**WHAT YOU ARE ASKED TO DO**
In the material below, the lines from the one containing "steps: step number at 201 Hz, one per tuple" through the one containing "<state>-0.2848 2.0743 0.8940" are to be given again exactly, ends included, and no others.

**INPUT FOR THIS TASK**
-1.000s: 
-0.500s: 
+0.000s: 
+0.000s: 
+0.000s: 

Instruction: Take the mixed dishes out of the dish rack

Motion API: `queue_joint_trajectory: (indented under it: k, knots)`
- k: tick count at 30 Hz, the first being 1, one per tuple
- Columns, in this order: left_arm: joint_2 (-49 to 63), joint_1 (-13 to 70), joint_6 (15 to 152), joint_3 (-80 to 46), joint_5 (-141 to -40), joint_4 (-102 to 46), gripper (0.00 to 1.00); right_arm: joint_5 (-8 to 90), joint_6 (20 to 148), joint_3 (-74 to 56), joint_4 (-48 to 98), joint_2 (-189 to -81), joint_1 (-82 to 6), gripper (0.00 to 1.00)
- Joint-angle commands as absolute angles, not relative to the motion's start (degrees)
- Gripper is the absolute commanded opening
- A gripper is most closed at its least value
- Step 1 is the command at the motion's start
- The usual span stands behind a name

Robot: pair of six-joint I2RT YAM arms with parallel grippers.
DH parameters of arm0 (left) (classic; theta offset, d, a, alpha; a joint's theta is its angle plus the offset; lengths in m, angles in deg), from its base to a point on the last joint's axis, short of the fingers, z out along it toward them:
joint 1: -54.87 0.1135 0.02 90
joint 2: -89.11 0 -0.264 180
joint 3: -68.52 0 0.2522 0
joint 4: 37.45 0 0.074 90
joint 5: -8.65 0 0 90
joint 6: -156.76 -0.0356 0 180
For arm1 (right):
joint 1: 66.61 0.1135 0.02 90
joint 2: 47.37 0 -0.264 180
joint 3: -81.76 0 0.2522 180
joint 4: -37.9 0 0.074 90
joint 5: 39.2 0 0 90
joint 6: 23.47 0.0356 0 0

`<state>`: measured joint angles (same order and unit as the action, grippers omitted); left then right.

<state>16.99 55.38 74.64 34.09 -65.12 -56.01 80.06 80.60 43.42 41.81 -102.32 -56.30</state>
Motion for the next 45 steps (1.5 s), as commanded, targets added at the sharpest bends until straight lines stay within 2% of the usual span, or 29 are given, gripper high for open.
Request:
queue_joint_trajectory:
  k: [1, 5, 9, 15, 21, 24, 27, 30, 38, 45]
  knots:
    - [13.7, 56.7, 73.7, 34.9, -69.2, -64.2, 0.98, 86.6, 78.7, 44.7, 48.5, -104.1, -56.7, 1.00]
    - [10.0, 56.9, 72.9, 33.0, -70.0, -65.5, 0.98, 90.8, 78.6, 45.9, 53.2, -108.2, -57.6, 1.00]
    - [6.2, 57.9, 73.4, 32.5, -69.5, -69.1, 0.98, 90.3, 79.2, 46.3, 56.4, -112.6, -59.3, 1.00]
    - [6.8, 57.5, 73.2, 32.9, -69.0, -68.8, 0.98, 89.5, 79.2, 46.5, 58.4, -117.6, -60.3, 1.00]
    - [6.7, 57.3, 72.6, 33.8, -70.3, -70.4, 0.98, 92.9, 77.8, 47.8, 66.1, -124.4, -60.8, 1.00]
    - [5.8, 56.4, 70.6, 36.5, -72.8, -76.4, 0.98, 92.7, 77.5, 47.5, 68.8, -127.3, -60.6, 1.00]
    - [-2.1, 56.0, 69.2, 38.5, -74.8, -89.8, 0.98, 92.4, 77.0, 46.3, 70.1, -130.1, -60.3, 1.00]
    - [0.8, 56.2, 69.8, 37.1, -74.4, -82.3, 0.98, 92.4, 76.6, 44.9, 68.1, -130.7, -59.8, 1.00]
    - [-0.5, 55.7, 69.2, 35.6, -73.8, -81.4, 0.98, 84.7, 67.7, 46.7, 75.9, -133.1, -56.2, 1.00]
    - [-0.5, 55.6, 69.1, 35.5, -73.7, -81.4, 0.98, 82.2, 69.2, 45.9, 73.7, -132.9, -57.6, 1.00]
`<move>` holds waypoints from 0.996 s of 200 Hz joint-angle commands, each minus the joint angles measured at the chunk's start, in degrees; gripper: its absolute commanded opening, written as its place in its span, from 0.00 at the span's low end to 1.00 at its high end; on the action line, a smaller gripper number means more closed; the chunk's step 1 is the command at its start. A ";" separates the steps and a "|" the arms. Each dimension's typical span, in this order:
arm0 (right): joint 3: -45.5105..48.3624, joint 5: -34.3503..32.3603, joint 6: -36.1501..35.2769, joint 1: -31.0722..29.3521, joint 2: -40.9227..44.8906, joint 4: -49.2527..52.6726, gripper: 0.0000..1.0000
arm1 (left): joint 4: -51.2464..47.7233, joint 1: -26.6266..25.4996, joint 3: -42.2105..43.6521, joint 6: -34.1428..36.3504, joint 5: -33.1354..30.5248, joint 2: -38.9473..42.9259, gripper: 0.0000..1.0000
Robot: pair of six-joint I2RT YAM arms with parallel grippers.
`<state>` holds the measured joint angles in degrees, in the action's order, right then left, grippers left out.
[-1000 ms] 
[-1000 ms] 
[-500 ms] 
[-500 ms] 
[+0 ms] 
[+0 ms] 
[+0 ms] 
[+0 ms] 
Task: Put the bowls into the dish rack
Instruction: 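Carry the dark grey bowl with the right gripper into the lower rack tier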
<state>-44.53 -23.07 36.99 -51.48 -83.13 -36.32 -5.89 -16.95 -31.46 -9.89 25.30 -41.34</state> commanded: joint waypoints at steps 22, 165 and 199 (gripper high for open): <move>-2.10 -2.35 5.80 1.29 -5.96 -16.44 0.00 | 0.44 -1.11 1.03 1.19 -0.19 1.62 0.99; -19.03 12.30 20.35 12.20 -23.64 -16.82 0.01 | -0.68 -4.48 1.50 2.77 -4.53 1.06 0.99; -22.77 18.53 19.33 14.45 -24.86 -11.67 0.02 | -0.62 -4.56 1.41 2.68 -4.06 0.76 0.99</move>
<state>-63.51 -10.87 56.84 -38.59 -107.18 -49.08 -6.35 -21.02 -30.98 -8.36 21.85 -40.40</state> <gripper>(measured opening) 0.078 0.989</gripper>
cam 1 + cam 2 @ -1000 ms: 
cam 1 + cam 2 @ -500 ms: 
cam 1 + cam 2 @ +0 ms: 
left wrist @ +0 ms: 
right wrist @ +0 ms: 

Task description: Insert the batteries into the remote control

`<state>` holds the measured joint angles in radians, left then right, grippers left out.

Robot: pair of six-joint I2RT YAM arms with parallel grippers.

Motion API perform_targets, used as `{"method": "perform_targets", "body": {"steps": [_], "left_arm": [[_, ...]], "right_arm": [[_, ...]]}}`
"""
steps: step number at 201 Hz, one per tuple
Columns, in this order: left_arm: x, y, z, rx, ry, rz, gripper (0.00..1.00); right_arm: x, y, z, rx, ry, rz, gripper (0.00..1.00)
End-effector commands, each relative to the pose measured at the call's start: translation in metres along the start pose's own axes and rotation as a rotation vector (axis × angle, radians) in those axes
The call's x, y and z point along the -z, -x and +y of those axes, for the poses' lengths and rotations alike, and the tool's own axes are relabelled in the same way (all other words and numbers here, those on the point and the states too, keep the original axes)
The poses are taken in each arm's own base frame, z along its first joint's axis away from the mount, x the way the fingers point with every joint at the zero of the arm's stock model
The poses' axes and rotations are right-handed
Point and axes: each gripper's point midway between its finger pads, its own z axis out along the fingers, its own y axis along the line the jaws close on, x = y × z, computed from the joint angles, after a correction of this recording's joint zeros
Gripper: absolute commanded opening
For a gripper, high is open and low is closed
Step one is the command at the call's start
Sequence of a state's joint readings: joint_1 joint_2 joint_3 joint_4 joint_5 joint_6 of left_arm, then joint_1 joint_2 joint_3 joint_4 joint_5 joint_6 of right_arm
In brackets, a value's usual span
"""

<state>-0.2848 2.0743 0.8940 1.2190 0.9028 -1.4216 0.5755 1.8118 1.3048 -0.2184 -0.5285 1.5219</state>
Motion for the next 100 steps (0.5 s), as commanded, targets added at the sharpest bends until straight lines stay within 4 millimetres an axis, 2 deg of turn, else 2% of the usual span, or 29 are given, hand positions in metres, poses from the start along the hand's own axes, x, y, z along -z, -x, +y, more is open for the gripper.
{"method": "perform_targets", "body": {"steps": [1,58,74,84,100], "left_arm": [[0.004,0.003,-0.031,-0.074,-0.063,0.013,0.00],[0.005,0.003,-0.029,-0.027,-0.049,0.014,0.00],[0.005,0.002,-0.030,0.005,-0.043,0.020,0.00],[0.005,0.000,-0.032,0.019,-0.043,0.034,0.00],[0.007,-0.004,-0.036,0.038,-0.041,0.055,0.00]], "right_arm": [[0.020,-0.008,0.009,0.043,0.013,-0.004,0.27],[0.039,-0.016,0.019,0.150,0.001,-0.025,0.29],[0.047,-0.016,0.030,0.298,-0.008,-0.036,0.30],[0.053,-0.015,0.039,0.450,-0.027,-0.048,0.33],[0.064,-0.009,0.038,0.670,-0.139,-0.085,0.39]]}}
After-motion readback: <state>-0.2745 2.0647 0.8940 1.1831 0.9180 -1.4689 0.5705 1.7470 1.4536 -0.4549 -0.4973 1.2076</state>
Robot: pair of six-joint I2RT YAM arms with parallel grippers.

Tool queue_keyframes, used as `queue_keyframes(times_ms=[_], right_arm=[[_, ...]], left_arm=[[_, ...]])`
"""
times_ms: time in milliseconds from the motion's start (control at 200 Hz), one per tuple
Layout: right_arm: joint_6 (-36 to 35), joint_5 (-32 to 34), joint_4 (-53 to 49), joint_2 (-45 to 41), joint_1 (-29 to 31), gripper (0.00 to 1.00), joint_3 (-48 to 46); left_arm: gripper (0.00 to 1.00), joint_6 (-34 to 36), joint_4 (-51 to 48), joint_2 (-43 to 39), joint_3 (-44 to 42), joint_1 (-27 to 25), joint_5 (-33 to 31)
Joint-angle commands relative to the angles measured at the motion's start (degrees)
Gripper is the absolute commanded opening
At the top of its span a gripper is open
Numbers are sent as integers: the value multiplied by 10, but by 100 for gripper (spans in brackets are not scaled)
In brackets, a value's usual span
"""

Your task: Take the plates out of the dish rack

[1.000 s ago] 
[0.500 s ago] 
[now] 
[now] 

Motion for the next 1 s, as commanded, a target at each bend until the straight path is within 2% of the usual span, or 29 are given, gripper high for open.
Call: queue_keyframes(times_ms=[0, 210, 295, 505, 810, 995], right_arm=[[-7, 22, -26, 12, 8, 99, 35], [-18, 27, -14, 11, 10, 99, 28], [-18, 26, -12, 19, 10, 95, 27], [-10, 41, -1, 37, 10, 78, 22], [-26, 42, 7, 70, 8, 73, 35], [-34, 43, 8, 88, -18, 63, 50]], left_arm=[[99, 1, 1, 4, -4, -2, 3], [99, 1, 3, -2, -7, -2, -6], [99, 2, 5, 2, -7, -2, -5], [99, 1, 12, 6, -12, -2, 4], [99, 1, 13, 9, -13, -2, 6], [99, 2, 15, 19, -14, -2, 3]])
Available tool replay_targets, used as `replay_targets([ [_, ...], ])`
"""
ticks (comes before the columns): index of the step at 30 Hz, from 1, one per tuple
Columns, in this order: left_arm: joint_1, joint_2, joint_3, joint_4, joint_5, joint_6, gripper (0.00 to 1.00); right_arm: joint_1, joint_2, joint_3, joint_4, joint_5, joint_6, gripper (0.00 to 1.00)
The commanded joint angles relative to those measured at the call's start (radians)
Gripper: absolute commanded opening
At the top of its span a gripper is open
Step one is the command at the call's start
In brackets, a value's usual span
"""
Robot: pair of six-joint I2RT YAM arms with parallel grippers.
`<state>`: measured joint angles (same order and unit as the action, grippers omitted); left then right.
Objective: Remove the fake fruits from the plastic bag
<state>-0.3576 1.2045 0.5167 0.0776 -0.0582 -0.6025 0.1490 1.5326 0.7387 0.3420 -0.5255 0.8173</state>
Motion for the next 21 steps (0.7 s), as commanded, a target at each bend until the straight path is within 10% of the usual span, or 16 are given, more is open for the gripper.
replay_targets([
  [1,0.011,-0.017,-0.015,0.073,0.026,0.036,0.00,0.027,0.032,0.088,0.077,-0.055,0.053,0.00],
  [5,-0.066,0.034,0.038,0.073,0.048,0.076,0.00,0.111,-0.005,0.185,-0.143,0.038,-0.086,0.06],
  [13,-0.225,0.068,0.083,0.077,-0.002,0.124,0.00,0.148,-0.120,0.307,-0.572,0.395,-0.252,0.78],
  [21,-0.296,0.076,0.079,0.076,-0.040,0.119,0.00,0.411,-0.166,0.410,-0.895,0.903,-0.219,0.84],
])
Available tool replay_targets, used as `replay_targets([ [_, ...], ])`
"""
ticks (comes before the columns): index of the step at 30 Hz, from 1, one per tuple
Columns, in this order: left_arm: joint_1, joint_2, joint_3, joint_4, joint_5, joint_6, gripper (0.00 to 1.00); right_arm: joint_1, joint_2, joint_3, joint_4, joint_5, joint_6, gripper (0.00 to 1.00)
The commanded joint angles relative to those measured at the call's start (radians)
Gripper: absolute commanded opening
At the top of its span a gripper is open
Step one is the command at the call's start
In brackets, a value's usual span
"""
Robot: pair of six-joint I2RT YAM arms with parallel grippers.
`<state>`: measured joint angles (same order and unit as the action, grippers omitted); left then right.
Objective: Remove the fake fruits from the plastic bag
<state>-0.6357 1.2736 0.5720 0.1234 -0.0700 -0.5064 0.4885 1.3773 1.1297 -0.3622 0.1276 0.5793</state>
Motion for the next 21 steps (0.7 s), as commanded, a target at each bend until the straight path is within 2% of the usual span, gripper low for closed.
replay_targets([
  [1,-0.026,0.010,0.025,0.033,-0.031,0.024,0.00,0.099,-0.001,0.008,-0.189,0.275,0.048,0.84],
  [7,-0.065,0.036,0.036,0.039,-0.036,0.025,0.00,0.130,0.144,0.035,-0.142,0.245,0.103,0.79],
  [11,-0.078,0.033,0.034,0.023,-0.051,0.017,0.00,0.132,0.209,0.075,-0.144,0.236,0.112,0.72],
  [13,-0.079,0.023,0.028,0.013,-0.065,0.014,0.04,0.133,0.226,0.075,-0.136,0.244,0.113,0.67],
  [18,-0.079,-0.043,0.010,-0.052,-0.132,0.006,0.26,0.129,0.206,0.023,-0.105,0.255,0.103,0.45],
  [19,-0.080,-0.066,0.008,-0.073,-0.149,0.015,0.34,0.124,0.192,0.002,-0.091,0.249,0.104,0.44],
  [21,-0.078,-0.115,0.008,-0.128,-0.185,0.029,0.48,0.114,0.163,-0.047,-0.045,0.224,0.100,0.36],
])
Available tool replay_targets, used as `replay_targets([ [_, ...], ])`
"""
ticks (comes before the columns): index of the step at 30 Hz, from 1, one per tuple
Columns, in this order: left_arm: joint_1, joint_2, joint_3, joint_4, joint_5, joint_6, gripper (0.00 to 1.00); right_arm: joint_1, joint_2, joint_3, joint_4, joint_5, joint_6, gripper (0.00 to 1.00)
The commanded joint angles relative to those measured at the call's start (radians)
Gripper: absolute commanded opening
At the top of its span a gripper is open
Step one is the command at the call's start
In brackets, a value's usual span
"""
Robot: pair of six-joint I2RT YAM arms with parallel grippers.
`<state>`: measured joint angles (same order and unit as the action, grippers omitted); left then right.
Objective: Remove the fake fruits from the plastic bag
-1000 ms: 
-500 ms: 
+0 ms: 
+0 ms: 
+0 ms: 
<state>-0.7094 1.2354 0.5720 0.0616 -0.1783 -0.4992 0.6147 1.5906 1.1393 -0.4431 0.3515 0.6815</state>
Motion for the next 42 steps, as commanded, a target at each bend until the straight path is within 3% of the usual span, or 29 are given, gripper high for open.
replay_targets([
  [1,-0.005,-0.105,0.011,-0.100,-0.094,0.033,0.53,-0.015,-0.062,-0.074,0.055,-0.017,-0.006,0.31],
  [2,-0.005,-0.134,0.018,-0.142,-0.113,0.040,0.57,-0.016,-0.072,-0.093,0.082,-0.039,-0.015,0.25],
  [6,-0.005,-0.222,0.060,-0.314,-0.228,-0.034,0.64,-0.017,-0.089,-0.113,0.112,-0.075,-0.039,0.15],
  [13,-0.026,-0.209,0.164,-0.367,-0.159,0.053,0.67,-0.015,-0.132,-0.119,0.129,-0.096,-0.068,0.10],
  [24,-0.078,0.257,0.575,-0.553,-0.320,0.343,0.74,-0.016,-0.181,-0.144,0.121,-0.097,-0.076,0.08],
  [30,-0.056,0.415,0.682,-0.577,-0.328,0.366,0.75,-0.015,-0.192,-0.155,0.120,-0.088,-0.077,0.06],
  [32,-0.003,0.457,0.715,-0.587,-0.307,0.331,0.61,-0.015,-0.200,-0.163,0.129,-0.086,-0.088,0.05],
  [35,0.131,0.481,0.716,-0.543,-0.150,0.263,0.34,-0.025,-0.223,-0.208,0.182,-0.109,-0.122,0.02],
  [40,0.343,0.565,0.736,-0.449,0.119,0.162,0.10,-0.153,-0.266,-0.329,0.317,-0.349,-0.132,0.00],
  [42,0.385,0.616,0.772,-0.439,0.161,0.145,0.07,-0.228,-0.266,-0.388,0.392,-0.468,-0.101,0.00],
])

**WRITTEN RESPONSE**
steps: step number at 201 Hz, one per tuple
Columns, in this order: left_arm: x, y, z, rx, ry, rz, gripper (0.00..1.00); right_arm: x, y, z, rx, ry, rz, gripper (0.00..1.00)
End-effector commands, each relative to the pose measured at the call's start: translation in metres along the start pose's own axes and rotation as a rotation vector (axis × angle, radians) in those axes
The call's x, y and z point along the -z, -x and +y of those axes, for the poses' lengths and rotations alike, and the tool's own axes are relabelled in the same way (all other words and numbers here, those on the point and the states too, keep the original axes)
The poses are taken in each arm's own base frame, z along its first joint's axis away from the mount, x the way the fingers point with every joint at the zero of the arm's stock model
The poses' axes and rotations are right-handed
Point and axes: each gripper's point midway between its finger pads, its own z axis out along the fingers, its own y axis along the line the jaws close on, x = y × z, computed from the joint angles, after a correction of this recording's joint zeros
Gripper: absolute commanded opening
For a gripper, high is open and low is closed
Step one is the command at the call's start
Sequence of a state's joint readings: joint_1 joint_2 joint_3 joint_4 joint_5 joint_6 of left_arm, then joint_1 joint_2 joint_3 joint_4 joint_5 joint_6 of right_arm
In brackets, a value's usual span
"""

<state>-0.2848 2.0743 0.8940 1.2190 0.9028 -1.4216 0.5755 1.8118 1.3048 -0.2184 -0.5285 1.5219</state>

The answer has been fully stated.